Although Ziman's scherzo is rather fast and fleet, he still get his clarinets - among others - to shape their phrasing with lots of crescendos and decrescendos. One passage that does fall somewhat flat, is the one where the four trumpets suddenly begin serenading back and forth to each other (accompanied by harps, arpeggiated strings, and trilling flutes). But the scherzo's main climax has plenty of heft, if also wanting just a tad in explosive power. Overall, I prefer the slower than normal tempo that both Klemperer and Ivan Fischer use for this movement. But Zinman still manages to plow up more fertile ground here than Boulez (DG), who truly just skated upon the surface in his scherzo movement (very odd). Zinman also makes the most of Mahler's wooden sounding col legno markings (hitting the strings with the wooden back of the bow). All of this brings us back to where we started: the first movement, which is a microcosm of the numerous moodswings Mahler conjures up throughout the symphony.
Simply stated, I like Zinman's first movement. He stears a course that's between Walter's strict classicism (if such a thing exists in Mahler), and Bernstein's "live for the moment", overt romanticism. At the central climax, Zinman is quite clear in dealing with its dense textures and rhythmic polyphony (dissonant trumpets; descending strings; suspended cymbal crescendo), with plenty of heft at the orchestra's fortissimo, unison octave jump (descending, accompanied by two bass drum strokes) that cap this passage, and lead back into the recapitulation. You may have heard one or two central climaxes that are more powerful, but few that are as well balanced and just plain musical sounding. I alo like the strict, mentronomic tempo that Zinman keeps during the movement's final funereal procession - there's no rushing into that last climax (capped with a ringing gong stroke).
Until now, I've been focusing on what happens in this recording in the most musical and objective means that I can muster.
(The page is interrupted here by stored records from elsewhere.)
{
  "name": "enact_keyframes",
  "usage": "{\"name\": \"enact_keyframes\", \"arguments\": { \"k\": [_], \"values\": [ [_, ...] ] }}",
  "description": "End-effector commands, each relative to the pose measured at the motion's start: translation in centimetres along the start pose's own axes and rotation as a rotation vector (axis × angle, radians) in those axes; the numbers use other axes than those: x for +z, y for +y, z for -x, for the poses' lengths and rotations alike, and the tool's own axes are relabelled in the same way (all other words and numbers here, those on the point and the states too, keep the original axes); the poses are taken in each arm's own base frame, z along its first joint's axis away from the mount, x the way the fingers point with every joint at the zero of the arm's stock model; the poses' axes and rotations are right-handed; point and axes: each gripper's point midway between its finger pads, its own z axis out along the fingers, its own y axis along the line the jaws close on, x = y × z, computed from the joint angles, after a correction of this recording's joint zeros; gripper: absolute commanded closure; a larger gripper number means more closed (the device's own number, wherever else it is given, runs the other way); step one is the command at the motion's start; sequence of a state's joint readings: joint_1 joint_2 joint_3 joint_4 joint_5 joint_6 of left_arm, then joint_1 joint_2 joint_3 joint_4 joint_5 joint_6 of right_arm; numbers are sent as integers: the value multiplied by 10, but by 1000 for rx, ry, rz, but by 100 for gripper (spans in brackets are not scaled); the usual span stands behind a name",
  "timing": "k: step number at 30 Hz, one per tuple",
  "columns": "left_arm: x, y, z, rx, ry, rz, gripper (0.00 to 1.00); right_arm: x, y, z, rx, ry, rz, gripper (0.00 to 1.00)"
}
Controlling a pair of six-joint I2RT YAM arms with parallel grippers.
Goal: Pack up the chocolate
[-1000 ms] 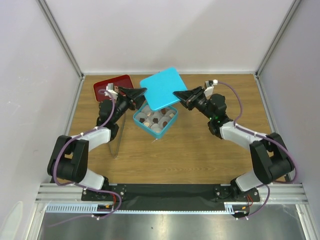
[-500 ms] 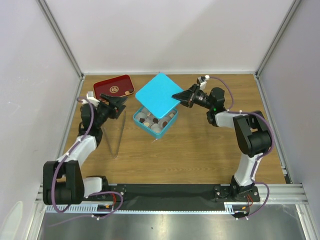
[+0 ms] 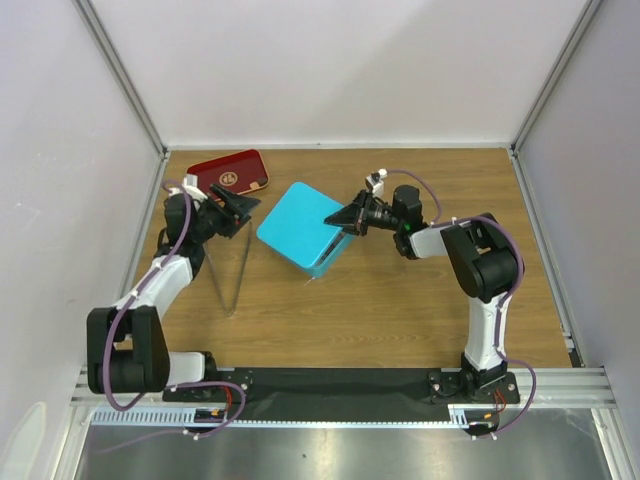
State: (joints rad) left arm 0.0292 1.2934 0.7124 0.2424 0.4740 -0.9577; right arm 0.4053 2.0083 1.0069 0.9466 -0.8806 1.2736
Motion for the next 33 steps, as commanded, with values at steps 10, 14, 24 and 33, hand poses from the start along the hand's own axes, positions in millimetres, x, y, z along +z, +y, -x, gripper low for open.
{"name": "enact_keyframes", "arguments": {
  "k": [10,14,24,33],
  "values": [
    [7,3,-19,57,78,-37,28,7,-6,17,-105,-19,10,100],
    [8,6,-20,54,79,-29,28,6,-15,21,-94,-30,-2,100],
    [16,2,-34,68,117,-31,28,0,-25,26,-75,-54,-7,100],
    [18,3,-34,72,120,-23,28,0,-29,22,-55,-49,2,100]
  ]
}}
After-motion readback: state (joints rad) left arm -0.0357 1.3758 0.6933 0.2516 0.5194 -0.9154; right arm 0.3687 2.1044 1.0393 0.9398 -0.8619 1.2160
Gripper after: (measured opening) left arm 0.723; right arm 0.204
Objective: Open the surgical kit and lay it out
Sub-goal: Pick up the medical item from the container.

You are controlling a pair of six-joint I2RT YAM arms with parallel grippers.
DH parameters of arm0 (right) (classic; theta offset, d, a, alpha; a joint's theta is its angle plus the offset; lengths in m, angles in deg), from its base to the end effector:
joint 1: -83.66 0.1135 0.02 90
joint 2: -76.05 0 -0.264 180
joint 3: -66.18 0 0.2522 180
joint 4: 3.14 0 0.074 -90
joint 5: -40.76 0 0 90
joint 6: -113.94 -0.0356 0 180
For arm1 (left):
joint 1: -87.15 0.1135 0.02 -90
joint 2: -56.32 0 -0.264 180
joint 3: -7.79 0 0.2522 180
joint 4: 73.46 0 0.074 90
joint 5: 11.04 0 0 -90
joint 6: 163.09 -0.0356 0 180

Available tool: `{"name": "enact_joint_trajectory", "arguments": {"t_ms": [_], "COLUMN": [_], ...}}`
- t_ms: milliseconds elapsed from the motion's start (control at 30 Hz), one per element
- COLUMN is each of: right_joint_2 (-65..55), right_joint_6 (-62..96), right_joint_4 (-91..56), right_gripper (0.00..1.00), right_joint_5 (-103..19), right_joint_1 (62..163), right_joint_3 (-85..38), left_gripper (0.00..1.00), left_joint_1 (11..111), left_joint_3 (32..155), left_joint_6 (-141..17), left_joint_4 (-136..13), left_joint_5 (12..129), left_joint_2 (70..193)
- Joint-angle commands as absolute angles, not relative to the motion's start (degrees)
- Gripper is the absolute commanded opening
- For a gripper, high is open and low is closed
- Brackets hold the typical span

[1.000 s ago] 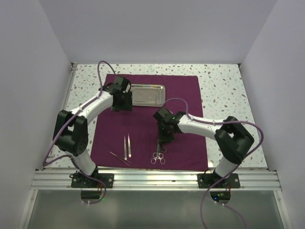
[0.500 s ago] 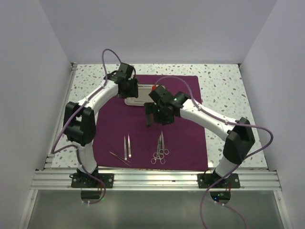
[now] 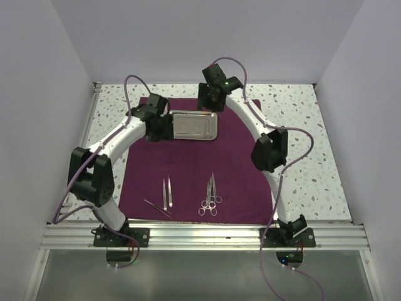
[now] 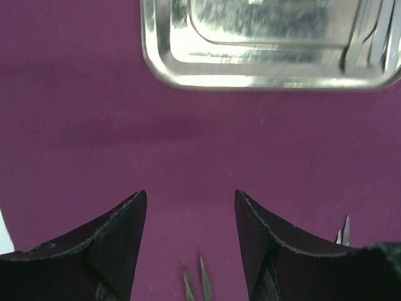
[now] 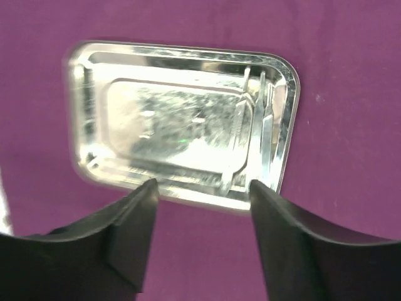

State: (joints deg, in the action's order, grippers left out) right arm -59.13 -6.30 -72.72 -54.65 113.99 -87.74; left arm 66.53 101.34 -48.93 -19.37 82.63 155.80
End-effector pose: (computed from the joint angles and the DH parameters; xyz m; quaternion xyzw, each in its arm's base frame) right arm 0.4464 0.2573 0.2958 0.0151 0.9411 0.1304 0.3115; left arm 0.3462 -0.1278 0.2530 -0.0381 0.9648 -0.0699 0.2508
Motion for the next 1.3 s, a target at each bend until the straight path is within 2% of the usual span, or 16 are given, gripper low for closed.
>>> {"name": "enact_joint_trajectory", "arguments": {"t_ms": [0,67,267,467,867,1267], "right_joint_2": [-63.9,-64.7,-69.1,-69.6,-72.6,-73.1], "right_joint_6": [-5.3,-6.4,-6.5,-6.0,-4.7,-7.3], "right_joint_4": [-76.8,-73.6,-73.1,-71.2,-71.8,-73.1], "right_gripper": [0.61,0.53,0.47,0.45,0.45,0.42], "right_joint_5": [-54.3,-53.6,-53.2,-53.5,-54.4,-52.9], "right_joint_1": [113.3,111.9,111.2,111.1,111.3,115.8], "right_joint_3": [-93.6,-90.3,-91.8,-86.3,-84.5,-78.0], "left_gripper": [0.62,0.61,0.61,0.61,0.59,0.59], "left_joint_1": [66.9,66.9,66.9,66.9,66.9,66.9], "left_joint_3": [96.4,93.5,89.4,90.0,90.5,90.5], "left_joint_6": [-49.9,-49.3,-49.2,-49.4,-49.9,-50.7], "left_joint_4": [-19.3,-19.3,-19.5,-20.2,-21.2,-22.1], "left_joint_5": [82.1,81.9,82.2,82.0,82.8,83.9], "left_joint_2": [148.9,146.3,143.6,145.4,147.3,148.1]}}
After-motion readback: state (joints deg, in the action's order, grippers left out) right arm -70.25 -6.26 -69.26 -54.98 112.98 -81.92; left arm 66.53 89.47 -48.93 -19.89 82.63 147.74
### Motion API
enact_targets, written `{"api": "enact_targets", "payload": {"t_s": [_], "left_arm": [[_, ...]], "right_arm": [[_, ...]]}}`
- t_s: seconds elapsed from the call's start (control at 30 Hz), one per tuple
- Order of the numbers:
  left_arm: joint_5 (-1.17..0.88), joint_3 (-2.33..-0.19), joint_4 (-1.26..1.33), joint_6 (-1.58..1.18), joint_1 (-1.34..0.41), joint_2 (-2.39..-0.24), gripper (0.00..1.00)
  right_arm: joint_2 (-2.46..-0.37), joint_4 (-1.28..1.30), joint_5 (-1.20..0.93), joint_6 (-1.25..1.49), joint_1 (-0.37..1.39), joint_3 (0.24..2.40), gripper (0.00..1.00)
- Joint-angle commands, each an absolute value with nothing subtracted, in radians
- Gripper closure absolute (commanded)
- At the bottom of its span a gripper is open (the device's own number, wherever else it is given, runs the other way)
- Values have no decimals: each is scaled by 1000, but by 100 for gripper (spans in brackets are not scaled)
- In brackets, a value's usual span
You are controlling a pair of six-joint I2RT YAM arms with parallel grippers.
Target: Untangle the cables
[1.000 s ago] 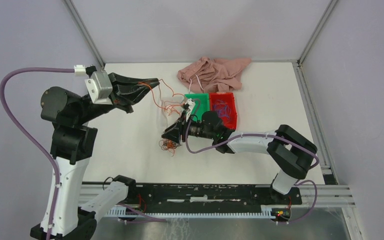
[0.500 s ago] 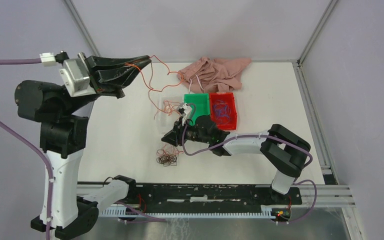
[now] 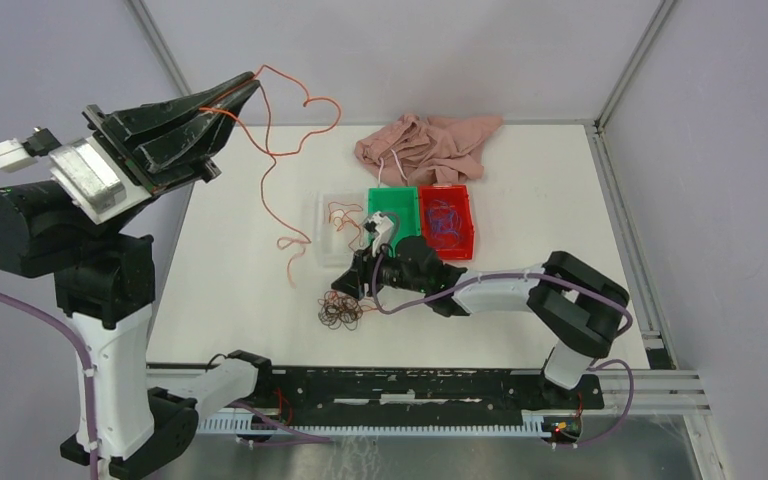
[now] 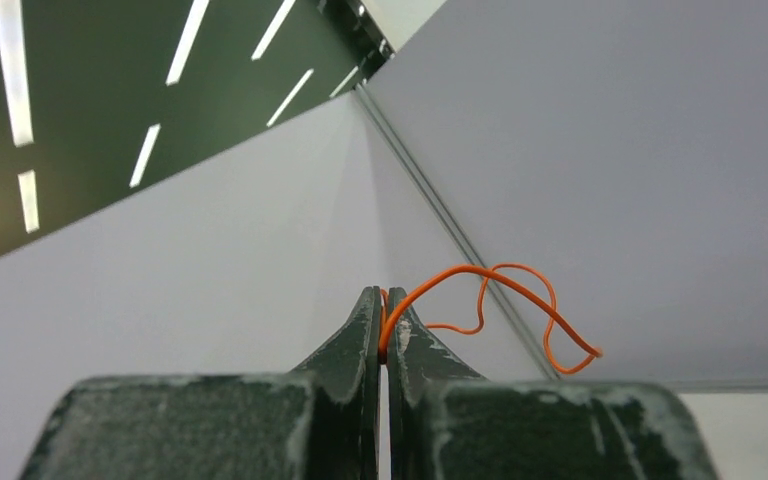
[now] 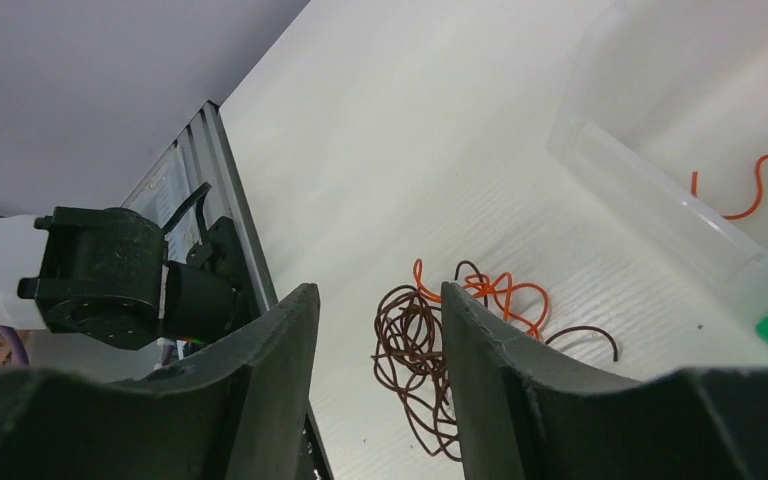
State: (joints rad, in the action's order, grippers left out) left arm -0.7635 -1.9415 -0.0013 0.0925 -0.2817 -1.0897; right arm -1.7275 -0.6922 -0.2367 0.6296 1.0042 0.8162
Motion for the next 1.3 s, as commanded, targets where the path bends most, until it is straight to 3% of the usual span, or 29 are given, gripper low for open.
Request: {"api": "enact_targets", "payload": {"t_s": [0.0, 0.37, 0.47, 0.77, 1.27], "left_arm": [[-742, -1812, 0, 122, -283, -1050, 97], [-703, -1392, 11, 78, -282, -922, 97], [-666, -1318, 13, 139, -282, -919, 97], [-519, -1252, 0, 268, -282, -998, 97], [-442, -1168, 84, 357, -280, -1133, 97]], "right_arm": [[-1562, -627, -188, 562, 998, 839, 44], [-1384, -464, -232, 593, 880, 936, 44], [-1372, -320, -157, 543, 859, 971, 45], [-1396, -99, -2, 508, 774, 984, 48], [-1323, -66, 62, 485, 749, 897, 47]]}}
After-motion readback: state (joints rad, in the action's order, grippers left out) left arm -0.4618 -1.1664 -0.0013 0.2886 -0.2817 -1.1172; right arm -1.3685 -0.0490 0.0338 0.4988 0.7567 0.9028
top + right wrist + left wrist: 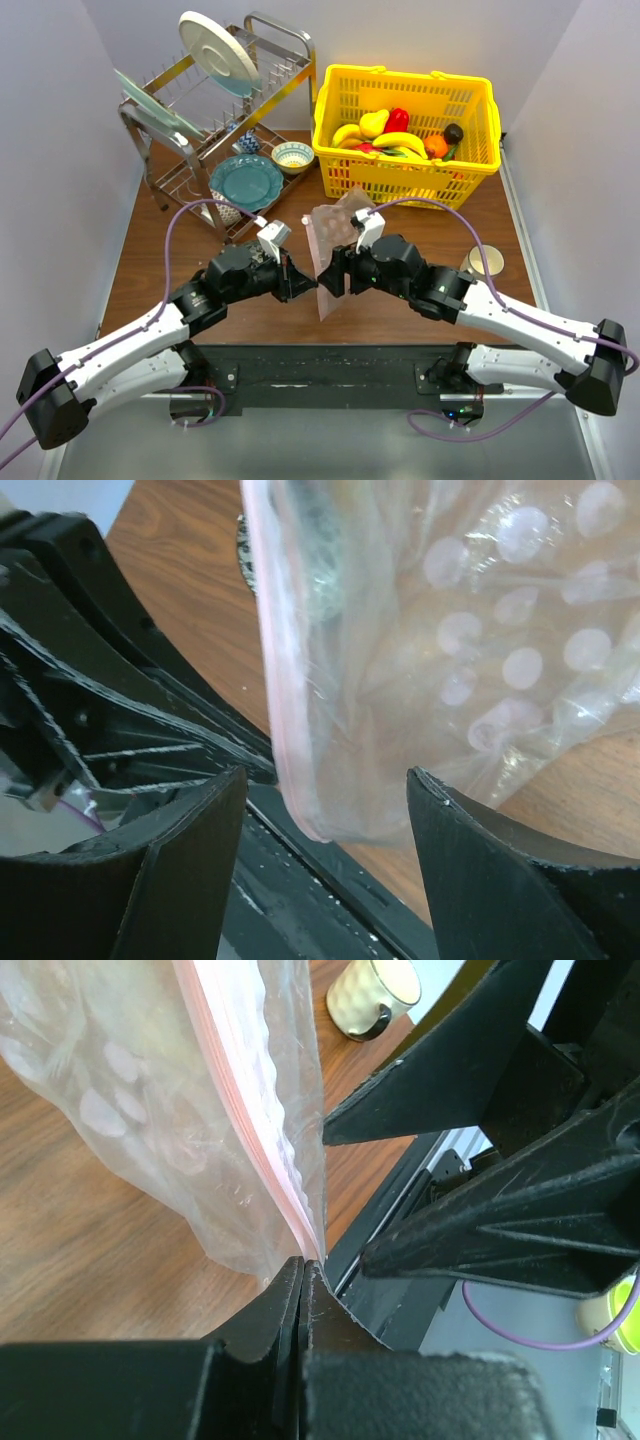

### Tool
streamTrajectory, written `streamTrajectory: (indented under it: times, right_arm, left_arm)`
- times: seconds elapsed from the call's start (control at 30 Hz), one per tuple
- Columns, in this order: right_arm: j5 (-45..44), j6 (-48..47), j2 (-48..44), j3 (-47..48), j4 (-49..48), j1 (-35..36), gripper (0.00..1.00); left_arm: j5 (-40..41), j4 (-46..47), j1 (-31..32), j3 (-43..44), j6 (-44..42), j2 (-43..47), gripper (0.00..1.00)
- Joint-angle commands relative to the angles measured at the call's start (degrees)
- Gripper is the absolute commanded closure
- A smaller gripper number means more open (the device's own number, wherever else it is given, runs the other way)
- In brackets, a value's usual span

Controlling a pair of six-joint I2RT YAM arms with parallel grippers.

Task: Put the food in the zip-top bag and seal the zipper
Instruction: Open the zipper of the food storage bag at the center of the board.

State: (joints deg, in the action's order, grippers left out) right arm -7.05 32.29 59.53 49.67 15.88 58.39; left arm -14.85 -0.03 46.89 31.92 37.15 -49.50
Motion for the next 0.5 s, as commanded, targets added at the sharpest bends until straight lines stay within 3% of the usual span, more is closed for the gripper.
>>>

After all, how one reacts to what they hear is always a personal matter. At this point, it's difficult to make "best ever" type proclamations when so many outstanding recordings already exist. All I can tell you is that this is yet another really fine presentation of Mahler's eternal "Resurrection" symphony. Let's face it, we're really spoiled for choices when it comes to the Mahler symphonies. For that, let's be thankful. Now bring on Zinman's Mahler 3rd - I'll bet it's going to be next to outstanding.